Dataset records Block Start

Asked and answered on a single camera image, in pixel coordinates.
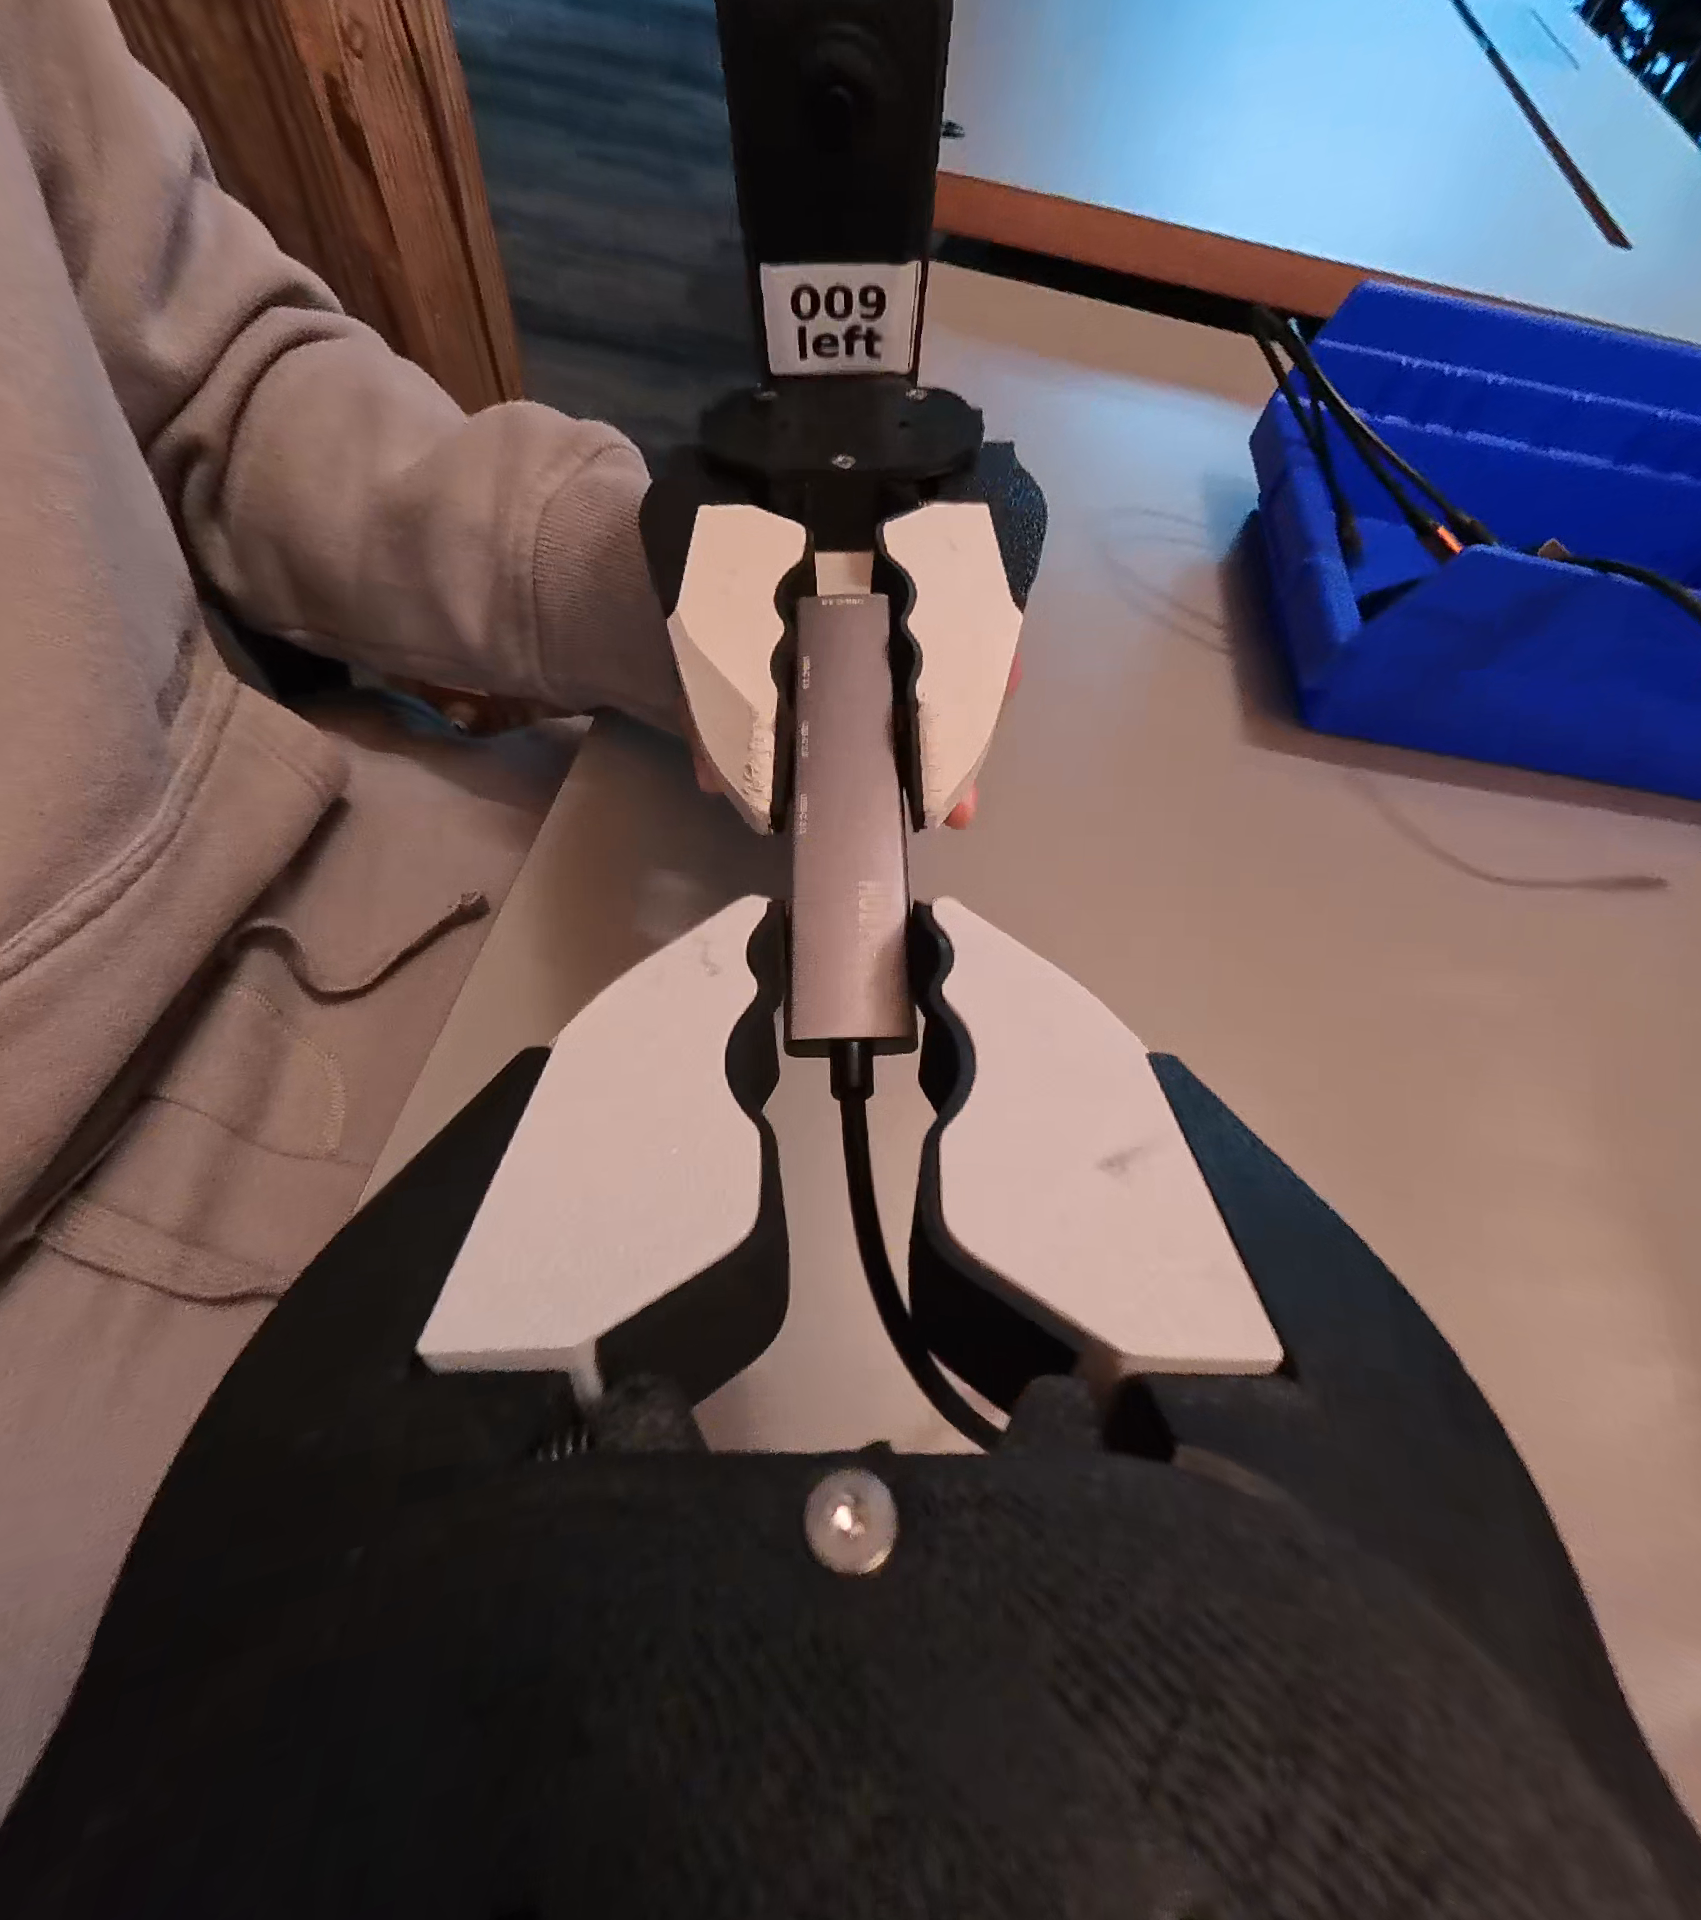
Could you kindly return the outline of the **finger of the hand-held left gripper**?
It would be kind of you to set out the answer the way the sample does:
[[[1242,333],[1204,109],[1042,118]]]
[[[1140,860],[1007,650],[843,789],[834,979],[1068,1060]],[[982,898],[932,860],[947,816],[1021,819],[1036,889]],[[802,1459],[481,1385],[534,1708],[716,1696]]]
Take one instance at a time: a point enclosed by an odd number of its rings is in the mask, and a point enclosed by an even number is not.
[[[699,749],[759,836],[775,833],[780,595],[808,557],[800,522],[746,501],[703,501],[669,615]]]
[[[1015,599],[996,522],[981,501],[927,501],[882,526],[901,577],[902,745],[910,816],[943,826],[972,788],[1019,655]]]

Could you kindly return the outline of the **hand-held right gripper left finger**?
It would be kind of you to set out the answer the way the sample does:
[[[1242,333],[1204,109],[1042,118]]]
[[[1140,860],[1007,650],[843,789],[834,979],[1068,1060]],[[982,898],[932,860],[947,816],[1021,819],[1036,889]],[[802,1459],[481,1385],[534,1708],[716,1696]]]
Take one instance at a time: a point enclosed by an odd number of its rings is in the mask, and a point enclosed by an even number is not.
[[[783,1330],[790,1250],[766,1102],[785,909],[746,894],[558,1031],[416,1341],[435,1374],[549,1374],[582,1406],[696,1406]]]

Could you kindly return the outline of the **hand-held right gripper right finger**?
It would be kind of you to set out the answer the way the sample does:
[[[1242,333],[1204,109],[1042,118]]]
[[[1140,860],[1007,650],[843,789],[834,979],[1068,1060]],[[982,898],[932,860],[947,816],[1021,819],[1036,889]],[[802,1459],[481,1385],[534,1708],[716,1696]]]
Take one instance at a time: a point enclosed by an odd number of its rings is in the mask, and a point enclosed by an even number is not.
[[[930,1106],[912,1320],[1008,1411],[1040,1378],[1261,1379],[1278,1331],[1166,1093],[1099,995],[950,895],[912,909]]]

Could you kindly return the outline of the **grey USB hub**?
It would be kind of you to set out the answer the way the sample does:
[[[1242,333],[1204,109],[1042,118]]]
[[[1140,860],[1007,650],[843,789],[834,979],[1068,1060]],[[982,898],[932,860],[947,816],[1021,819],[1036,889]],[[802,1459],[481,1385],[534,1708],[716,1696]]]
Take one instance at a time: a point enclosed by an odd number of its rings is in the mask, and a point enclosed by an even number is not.
[[[910,827],[882,595],[799,602],[793,692],[786,1050],[910,1050]]]

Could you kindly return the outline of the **blue plastic bin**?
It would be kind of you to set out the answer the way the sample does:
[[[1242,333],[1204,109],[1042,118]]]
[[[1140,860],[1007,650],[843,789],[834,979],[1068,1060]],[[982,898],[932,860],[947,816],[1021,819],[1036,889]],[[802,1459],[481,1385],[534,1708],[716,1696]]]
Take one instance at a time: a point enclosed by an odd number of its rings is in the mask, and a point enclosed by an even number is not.
[[[1250,433],[1252,527],[1301,721],[1701,804],[1701,628],[1532,553],[1554,537],[1701,595],[1701,345],[1376,280],[1311,345],[1495,543],[1437,563],[1333,438],[1365,540],[1345,566],[1275,396]]]

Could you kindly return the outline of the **grey desk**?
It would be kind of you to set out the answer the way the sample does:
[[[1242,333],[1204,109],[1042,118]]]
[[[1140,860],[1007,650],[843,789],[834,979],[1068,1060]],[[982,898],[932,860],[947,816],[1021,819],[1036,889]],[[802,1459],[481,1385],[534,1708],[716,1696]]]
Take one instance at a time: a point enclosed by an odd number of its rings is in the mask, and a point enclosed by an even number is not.
[[[1701,808],[1294,726],[1247,337],[943,262],[922,368],[1051,526],[981,818],[914,889],[1181,1057],[1418,1297],[1701,1825]]]

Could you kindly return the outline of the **person's left hand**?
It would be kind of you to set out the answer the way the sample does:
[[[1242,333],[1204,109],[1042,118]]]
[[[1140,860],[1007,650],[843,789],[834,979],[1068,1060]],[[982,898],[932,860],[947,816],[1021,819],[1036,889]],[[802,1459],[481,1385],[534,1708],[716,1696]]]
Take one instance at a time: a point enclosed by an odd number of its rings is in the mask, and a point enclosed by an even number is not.
[[[696,788],[715,799],[730,799],[733,794],[727,782],[721,777],[715,760],[706,754],[705,745],[699,739],[688,742],[690,767],[696,782]],[[979,810],[979,779],[970,779],[967,788],[952,801],[950,810],[938,821],[950,829],[967,829]]]

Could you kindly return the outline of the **wood-edged grey table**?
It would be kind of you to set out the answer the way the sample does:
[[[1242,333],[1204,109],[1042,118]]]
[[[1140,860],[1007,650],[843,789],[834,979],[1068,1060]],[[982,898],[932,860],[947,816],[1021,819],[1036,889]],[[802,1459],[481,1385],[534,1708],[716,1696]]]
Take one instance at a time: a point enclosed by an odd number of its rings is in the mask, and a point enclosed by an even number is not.
[[[1363,280],[1701,345],[1701,150],[1554,4],[972,1],[947,234],[1328,316]]]

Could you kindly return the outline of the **person in grey hoodie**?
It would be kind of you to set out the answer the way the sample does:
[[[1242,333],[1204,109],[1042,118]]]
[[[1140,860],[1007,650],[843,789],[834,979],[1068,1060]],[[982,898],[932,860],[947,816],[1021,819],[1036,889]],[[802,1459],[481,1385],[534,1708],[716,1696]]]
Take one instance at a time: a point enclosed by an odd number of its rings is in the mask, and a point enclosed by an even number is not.
[[[189,559],[122,368],[195,181],[235,202],[106,4],[0,4],[0,1822],[539,826],[504,756],[225,646],[273,633]]]

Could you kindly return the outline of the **wooden post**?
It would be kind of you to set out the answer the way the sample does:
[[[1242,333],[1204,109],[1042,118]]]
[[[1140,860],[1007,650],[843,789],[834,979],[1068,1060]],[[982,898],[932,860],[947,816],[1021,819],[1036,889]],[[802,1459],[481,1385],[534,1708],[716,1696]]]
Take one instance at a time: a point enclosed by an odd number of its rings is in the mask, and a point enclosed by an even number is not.
[[[113,1],[216,178],[469,411],[524,396],[442,1]]]

Dataset records Block End

* **Required action**
Look through the entries above; copy each line where the string "finger" appears.

* **Response box**
Could you kindly return the outline of the **finger of the hand-held left gripper**?
Could you kindly return the outline of the **hand-held right gripper left finger**?
Could you kindly return the outline of the **hand-held right gripper right finger**?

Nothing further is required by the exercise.